Two Texas State House committees on Tuesday will consider one of the hardest groups of prisoners to rehabilitate: inmates with mental illness who also have substance abuse problems.
Overall, Texas inmate recidivism is down by 5 percent since 2005. The most recent numbers, from 2009, show that about 22 percent of prison inmates who came back to prison had been released within the previous three years. But there are no clear statistics on how many among the dual-diagnosed reoffend, because recidivism statistics kept by the Texas Legislative Budget Board are based on the type of the facility, not the type of inmate.
No matter the rate, though, recidivism in any form is costly to the state, said Tony Fabelo, director of research for the Justice Center at the Council of State Governments, a policy research organization. That’s why it pays to look at any group whose recidivism could be reduced with better treatment.
“One population to clearly target is the dual-diagnosed, because they are more likely to reoffend,” Fabelo said.
At more than $50 a day per inmate, the overall number of inmates who returned to prison – more than 9,000 according to the budget board, in 2009 — can cost more than $165 million a year, Fabelo said.
Any way to reduce the number of returning inmates is a savings, both to society as a whole and to the taxpayers, he said.
A study in 2010 by researchers at the University of Texas Medical Branch in Galveston that examined a sample of Texas parolees with a dual diagnosis of a major psychiatric disorder and a substance abuse disorder found that the group had a “substantially increased risk of having their parole revoked” because of either a technical violation or the commission of a new criminal offense.
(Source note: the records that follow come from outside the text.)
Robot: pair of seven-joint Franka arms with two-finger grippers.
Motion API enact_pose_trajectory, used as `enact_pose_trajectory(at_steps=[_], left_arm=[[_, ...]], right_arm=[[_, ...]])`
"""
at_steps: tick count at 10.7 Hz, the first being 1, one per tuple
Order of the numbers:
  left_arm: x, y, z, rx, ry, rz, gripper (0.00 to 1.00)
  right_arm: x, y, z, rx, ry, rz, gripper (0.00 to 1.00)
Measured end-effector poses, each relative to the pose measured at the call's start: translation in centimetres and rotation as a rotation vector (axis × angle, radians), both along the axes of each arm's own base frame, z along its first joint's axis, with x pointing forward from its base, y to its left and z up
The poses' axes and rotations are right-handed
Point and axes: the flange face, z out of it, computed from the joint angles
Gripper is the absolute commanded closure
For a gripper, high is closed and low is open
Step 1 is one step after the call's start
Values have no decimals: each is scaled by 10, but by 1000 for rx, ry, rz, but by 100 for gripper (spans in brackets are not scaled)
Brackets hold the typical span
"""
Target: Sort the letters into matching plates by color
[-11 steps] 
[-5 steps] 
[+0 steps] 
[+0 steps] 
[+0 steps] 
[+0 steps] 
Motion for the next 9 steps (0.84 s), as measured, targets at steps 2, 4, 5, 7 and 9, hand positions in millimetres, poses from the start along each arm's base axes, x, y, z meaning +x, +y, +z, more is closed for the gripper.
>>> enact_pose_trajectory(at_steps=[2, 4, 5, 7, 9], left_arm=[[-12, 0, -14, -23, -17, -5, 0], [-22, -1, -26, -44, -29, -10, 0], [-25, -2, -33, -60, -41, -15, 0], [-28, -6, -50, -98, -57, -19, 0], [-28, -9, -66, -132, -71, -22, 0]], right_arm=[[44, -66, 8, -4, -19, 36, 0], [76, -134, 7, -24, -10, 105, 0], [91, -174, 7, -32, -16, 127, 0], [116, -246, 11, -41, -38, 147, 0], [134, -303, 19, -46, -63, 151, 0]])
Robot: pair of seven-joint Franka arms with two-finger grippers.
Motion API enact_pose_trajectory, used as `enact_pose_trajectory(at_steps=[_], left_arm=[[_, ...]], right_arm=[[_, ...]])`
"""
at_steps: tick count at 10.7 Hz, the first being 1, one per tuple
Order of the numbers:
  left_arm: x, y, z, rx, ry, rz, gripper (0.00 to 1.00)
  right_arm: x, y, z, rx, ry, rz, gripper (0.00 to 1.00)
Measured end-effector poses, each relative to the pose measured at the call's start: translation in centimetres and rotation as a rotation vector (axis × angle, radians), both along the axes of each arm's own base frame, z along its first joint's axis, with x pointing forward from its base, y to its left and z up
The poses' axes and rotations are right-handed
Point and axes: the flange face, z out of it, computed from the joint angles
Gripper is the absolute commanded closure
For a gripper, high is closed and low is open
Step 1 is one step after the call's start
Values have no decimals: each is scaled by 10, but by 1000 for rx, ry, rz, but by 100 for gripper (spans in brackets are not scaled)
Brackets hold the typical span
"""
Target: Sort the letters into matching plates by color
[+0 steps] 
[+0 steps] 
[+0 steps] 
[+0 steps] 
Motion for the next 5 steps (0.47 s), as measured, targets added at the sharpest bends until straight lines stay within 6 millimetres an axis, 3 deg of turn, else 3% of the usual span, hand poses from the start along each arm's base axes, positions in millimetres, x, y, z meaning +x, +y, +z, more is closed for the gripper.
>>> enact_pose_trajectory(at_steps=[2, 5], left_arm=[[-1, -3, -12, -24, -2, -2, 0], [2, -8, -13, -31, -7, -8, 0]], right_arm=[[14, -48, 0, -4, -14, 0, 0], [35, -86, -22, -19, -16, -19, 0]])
The Texas correctional system has poured millions into mental health programs and substance abuse treatment for offenders in an attempt to keep inmates from re-offending and returning to prison.
“We are dialed into the issue of re-entry and rehabilitation,” said Jason Clark, spokesman for the Texas Department of Criminal Justice.
But the scope of just how many inmates with substance abuse problems and mental illness reoffend is unclear.
TDCJ tracks only the number of inmates with substance abuse problems who served time in a state Substance Abuse Felony Punishment Facility, which officials call a SAFE-P facility. In 2009, the number of parolees from those facilities who reoffended within three years fell only 1 percent from 2005.
The prison system does not track inmates with mental illness, or the dually diagnosed. If better tracking and services were available from the time the inmate arrived to serve his or her sentence, it could help rehabilitate this hard-to-reach group, Fabelo said.
“You want to concentrate your more expansive resources on the population who is higher risk and higher need,” he said.